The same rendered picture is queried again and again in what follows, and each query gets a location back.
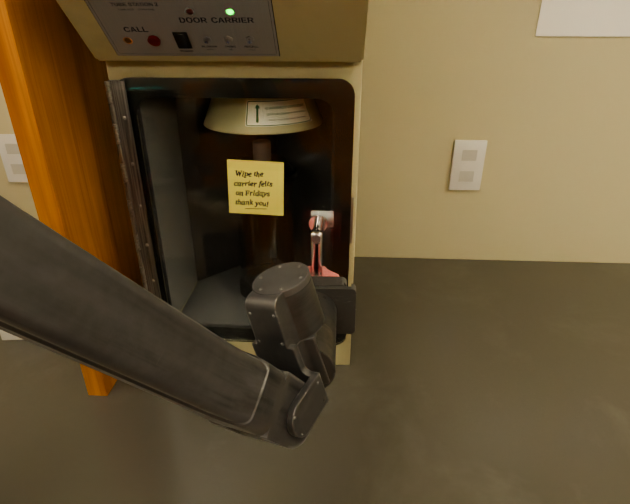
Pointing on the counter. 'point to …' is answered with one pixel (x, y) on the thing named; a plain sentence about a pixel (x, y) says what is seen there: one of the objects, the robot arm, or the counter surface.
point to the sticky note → (256, 187)
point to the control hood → (347, 30)
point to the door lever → (317, 243)
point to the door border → (119, 111)
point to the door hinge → (124, 173)
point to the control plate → (140, 25)
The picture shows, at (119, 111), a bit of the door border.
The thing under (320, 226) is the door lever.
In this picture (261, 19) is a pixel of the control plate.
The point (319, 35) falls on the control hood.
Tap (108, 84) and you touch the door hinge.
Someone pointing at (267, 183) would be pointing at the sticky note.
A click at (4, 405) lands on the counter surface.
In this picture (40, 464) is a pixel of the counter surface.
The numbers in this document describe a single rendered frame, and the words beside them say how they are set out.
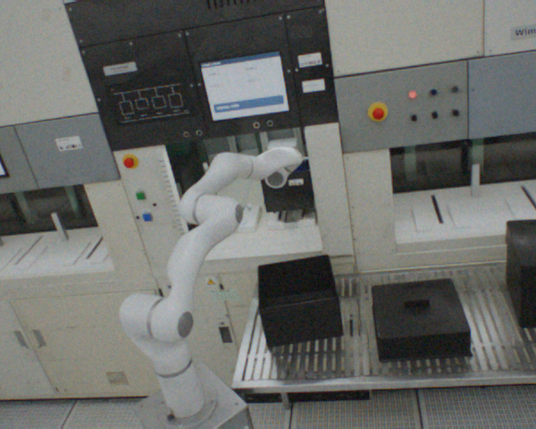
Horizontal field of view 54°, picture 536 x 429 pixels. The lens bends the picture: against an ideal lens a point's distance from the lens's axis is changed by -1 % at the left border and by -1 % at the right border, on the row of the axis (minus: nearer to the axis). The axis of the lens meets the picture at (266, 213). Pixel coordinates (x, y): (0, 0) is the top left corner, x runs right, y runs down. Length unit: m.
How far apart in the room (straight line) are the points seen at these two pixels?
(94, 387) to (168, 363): 1.42
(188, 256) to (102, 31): 0.88
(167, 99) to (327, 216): 0.74
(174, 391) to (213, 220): 0.53
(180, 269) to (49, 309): 1.27
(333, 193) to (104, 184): 0.92
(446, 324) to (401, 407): 0.97
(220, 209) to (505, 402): 1.68
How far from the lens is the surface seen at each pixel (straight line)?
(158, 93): 2.03
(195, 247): 1.63
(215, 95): 1.97
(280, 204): 2.33
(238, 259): 2.26
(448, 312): 1.86
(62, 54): 2.13
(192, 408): 1.77
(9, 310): 2.88
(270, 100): 1.94
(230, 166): 1.75
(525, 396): 2.81
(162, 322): 1.52
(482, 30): 1.94
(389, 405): 2.73
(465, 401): 2.75
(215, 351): 2.62
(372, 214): 2.11
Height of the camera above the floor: 2.04
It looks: 27 degrees down
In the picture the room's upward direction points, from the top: 11 degrees counter-clockwise
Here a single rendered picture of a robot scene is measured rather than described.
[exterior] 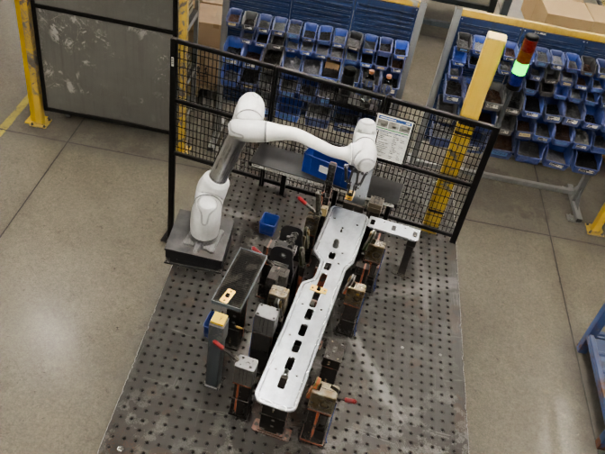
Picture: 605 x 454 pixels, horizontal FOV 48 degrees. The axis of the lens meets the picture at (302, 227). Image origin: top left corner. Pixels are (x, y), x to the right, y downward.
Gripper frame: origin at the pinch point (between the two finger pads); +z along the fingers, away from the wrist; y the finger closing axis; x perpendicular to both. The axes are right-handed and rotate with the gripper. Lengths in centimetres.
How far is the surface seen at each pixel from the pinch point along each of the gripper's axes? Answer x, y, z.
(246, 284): -73, -30, 13
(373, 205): 23.1, 12.1, 24.6
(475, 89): 58, 47, -42
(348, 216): 13.4, 1.1, 29.1
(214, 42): 243, -167, 73
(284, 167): 36, -44, 26
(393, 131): 54, 11, -6
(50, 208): 47, -213, 129
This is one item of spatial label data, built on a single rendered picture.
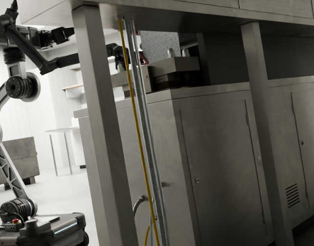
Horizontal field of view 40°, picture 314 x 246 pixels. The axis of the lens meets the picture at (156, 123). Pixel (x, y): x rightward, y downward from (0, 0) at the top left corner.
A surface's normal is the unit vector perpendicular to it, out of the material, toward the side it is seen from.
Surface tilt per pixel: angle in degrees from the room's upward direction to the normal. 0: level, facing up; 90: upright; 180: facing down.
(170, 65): 90
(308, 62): 90
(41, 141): 90
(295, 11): 90
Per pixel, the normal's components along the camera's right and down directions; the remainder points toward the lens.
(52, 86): 0.88, -0.14
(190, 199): 0.72, -0.11
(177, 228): -0.68, 0.12
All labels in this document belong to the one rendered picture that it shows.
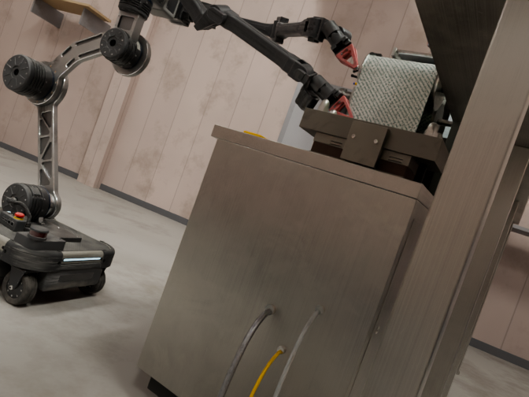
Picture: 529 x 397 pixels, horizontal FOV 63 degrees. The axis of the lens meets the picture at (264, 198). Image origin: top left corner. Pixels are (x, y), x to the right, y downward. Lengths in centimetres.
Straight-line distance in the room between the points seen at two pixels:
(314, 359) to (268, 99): 447
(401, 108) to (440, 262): 93
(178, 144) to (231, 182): 449
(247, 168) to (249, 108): 419
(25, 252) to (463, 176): 163
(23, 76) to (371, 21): 404
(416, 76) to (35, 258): 152
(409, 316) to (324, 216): 62
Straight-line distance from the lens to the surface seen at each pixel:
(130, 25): 212
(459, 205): 56
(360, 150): 119
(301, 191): 118
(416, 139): 119
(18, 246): 190
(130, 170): 610
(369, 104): 146
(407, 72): 148
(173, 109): 593
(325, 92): 150
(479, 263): 145
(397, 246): 109
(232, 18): 165
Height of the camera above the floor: 76
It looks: 1 degrees down
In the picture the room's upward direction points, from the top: 20 degrees clockwise
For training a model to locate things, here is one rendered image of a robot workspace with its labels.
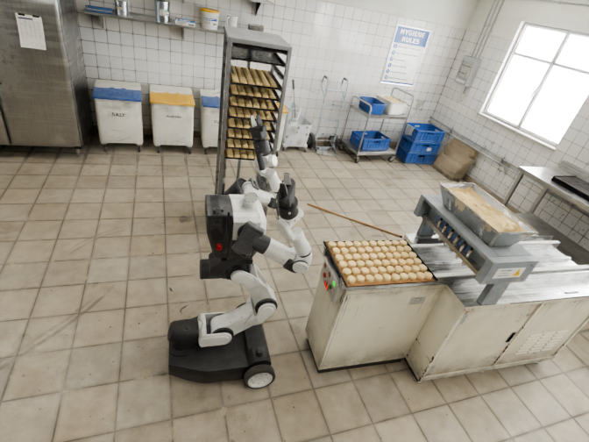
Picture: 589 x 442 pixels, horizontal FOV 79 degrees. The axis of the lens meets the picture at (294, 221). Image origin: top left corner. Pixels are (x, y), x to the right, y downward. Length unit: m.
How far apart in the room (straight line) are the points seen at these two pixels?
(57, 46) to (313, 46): 3.28
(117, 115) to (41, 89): 0.79
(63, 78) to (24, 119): 0.66
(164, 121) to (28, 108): 1.42
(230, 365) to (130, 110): 3.57
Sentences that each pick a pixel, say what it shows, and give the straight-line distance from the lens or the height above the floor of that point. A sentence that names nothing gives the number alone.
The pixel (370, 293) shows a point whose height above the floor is 0.81.
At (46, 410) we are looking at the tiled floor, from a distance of 2.66.
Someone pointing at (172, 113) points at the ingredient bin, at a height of 0.58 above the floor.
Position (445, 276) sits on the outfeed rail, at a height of 0.90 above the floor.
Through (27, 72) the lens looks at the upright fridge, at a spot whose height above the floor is 0.99.
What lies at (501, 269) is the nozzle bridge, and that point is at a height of 1.13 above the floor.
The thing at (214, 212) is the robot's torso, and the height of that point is 1.24.
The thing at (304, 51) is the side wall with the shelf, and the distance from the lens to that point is 5.87.
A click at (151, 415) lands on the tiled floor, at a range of 2.50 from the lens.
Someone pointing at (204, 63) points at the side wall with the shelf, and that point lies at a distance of 5.59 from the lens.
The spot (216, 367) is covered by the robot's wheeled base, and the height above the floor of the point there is 0.17.
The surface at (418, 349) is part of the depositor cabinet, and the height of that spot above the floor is 0.27.
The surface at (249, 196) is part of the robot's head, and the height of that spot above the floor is 1.32.
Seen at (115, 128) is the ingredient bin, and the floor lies 0.33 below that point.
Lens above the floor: 2.20
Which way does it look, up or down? 33 degrees down
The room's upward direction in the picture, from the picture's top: 12 degrees clockwise
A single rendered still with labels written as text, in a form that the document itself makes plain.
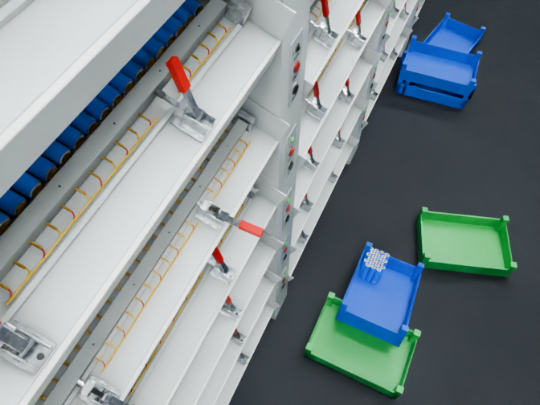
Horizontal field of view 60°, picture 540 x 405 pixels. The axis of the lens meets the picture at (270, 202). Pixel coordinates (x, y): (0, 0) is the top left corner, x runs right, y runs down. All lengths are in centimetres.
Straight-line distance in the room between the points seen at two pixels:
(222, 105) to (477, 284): 136
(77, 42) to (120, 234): 20
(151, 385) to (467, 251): 128
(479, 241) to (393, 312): 46
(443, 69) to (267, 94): 160
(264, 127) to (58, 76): 49
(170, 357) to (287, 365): 76
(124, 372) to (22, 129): 39
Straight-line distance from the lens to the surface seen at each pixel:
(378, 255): 162
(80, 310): 45
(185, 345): 82
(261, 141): 76
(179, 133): 51
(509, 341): 173
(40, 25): 34
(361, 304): 154
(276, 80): 68
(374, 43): 149
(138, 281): 62
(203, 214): 66
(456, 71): 226
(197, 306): 83
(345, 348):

========

▶ _Goal of the exercise_: Which lines run from the one holding "The spot (216, 367)" through the one holding "The surface at (418, 349)" in the records above? Repeat them exactly, both included, and nothing more.

▶ _Answer to this task_:
The spot (216, 367) is covered by the robot's wheeled base, and the height above the floor of the point there is 0.17.
The surface at (418, 349) is part of the depositor cabinet, and the height of that spot above the floor is 0.27.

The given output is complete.